Se han tratado las preferencias climáticas, la nueva plantación, la multiplicación y el cambio varietal, la conducción de los árboles, la poda, las preferencias en fertilización, la recogida y la comercialización.

La presencia del pino piñonero en Mallorca es más bien testimonial. Hay quien tiene varios ejemplares sembrados, más como ‘decoración’ que no por producción.

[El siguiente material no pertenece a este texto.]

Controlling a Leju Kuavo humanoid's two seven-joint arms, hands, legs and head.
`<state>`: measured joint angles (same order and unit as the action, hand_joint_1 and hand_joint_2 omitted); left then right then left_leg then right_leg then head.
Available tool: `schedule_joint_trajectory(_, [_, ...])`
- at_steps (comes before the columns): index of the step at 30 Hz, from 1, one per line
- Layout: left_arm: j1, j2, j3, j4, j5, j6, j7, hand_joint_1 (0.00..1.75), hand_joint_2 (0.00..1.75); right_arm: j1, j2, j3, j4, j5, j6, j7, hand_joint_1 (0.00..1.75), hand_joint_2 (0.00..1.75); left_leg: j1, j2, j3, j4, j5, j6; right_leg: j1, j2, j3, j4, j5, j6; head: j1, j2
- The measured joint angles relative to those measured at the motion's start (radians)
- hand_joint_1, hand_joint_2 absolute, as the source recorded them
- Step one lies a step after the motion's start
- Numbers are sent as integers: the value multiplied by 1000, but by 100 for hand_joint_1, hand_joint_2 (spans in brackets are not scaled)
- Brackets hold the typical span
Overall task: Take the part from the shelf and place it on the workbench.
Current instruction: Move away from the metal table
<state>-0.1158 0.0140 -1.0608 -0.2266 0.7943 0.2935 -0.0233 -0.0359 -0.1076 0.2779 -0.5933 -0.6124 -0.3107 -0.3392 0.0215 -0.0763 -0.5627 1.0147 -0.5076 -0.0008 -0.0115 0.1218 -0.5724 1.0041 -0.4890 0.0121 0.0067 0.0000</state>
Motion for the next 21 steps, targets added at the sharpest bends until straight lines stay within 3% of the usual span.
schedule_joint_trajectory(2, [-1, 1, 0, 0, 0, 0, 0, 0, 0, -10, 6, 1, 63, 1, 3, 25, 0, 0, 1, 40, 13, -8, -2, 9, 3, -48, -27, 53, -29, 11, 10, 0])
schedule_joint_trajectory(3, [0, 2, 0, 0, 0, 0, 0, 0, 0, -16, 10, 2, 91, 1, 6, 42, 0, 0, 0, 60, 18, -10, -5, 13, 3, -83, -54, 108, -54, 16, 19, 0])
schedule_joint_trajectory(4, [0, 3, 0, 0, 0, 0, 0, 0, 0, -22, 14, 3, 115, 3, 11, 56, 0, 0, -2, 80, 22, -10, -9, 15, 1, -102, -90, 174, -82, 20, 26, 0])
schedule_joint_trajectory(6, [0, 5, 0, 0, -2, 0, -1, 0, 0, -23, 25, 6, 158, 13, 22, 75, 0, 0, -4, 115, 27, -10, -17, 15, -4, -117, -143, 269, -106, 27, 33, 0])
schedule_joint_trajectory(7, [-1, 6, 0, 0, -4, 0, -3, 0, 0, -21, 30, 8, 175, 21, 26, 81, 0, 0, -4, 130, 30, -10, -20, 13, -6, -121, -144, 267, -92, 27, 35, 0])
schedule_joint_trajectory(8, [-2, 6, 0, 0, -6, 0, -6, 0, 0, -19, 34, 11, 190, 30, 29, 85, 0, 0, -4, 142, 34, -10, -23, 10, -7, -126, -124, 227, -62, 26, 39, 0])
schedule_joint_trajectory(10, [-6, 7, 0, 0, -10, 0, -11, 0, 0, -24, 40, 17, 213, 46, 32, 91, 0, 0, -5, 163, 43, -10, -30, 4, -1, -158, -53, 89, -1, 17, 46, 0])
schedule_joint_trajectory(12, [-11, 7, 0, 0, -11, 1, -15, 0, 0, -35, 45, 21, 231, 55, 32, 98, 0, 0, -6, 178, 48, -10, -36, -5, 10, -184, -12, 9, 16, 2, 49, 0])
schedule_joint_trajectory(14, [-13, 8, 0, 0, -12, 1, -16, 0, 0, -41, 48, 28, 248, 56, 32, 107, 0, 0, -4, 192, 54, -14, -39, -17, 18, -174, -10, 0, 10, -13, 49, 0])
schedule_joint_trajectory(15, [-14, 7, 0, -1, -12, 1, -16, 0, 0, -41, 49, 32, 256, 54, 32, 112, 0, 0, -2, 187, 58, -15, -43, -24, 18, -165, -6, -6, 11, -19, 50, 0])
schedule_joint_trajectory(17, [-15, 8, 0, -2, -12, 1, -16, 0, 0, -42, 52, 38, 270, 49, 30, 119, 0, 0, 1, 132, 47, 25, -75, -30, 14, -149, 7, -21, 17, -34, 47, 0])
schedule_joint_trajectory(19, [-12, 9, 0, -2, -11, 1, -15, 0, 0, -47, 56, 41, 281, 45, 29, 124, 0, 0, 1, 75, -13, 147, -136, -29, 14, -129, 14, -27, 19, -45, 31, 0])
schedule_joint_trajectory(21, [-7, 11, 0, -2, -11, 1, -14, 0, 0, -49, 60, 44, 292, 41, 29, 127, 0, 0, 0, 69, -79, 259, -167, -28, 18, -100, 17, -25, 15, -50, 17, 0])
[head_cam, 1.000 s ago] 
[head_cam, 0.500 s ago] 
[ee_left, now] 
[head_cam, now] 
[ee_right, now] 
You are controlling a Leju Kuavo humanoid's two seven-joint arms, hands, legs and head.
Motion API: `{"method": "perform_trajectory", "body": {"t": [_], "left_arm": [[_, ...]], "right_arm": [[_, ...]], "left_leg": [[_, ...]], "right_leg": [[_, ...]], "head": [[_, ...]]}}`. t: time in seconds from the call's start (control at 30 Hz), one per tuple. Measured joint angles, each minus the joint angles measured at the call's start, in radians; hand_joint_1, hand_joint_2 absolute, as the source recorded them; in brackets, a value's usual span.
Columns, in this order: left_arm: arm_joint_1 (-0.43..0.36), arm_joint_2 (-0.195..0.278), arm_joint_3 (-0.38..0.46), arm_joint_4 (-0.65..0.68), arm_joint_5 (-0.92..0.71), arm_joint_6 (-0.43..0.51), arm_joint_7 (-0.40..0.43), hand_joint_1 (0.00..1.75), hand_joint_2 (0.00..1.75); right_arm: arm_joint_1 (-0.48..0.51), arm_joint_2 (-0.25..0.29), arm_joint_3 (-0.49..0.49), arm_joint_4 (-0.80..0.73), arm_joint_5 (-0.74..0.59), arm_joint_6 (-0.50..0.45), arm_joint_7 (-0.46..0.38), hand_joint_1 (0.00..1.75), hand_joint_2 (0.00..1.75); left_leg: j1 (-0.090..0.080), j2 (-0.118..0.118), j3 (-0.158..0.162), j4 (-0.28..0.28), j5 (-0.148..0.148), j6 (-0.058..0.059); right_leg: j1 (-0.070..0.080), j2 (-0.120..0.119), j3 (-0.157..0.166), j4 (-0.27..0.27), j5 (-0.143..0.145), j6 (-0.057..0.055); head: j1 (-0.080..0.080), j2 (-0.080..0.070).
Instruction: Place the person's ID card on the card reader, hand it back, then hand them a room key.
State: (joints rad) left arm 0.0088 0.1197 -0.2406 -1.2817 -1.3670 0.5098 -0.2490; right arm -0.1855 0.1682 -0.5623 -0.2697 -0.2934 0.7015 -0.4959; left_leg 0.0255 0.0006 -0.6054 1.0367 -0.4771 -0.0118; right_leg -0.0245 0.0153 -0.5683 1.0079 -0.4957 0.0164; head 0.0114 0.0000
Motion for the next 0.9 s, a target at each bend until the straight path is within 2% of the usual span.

Hay otras especies europeas de pino cuyos piñones también se pueden comer pero son mucho más pequeños y las de piñón grande que se explotan comercialmente suelen ser las especies afganas, rusas, chinas o coreanas y no tienen las mismas propiedades que las del Pinus pinea de la cuenca mediterránea.

El técnico de APAEMA, Miquel Serra, explica que en otras zonas fuera de la isla hay grandes bosques que se plantaron hace unos 100 años de esta variedad que están produciendo. Las pocas plantaciones que hay son más bien de modo experimental. A largo plazo es rentable su siembra, siempre que sea más de una hectárea. «A partir de entre 10 y 20 hectáreas con el trabajo que conllevaría ya se le puede sacar más beneficio que la inversión que supone», explica Serra. Comenta que el piñón es el fruto seco más caro del mundo. Se paga a 65 euros el kilo y es un precio muy estable, sin grandes fluctuaciones. Supone entre el 2 % y el 5 % de la piña verde, que ésta se paga a 1,18 euros el kilo.

El pi ver es un árbol que no necesita tierras que sean ácidas y está totalmente adaptado a al suelo y climatología de Mallorca, así como a la sequía del verano, aunque le perjudica que no llueva en primavera y la producción baja. Extiende una raíz bastante ramificada y no pivotante, lo que posibilita que cuando hace un vendaval sea fácil de tumbar.
Miquel Serra explica que «el pino está hasta quince años para sacar las flores masculinas que son las que polinizan las hembras. Esto alarga mucho el período de inicio de la producción, pero se solventa injertando y si se siembra ya injertado, a los seis años puede empezar a producir».

Otra característica es que la piña desde que empieza a formarse como piña hasta que se recoge pasan tres años.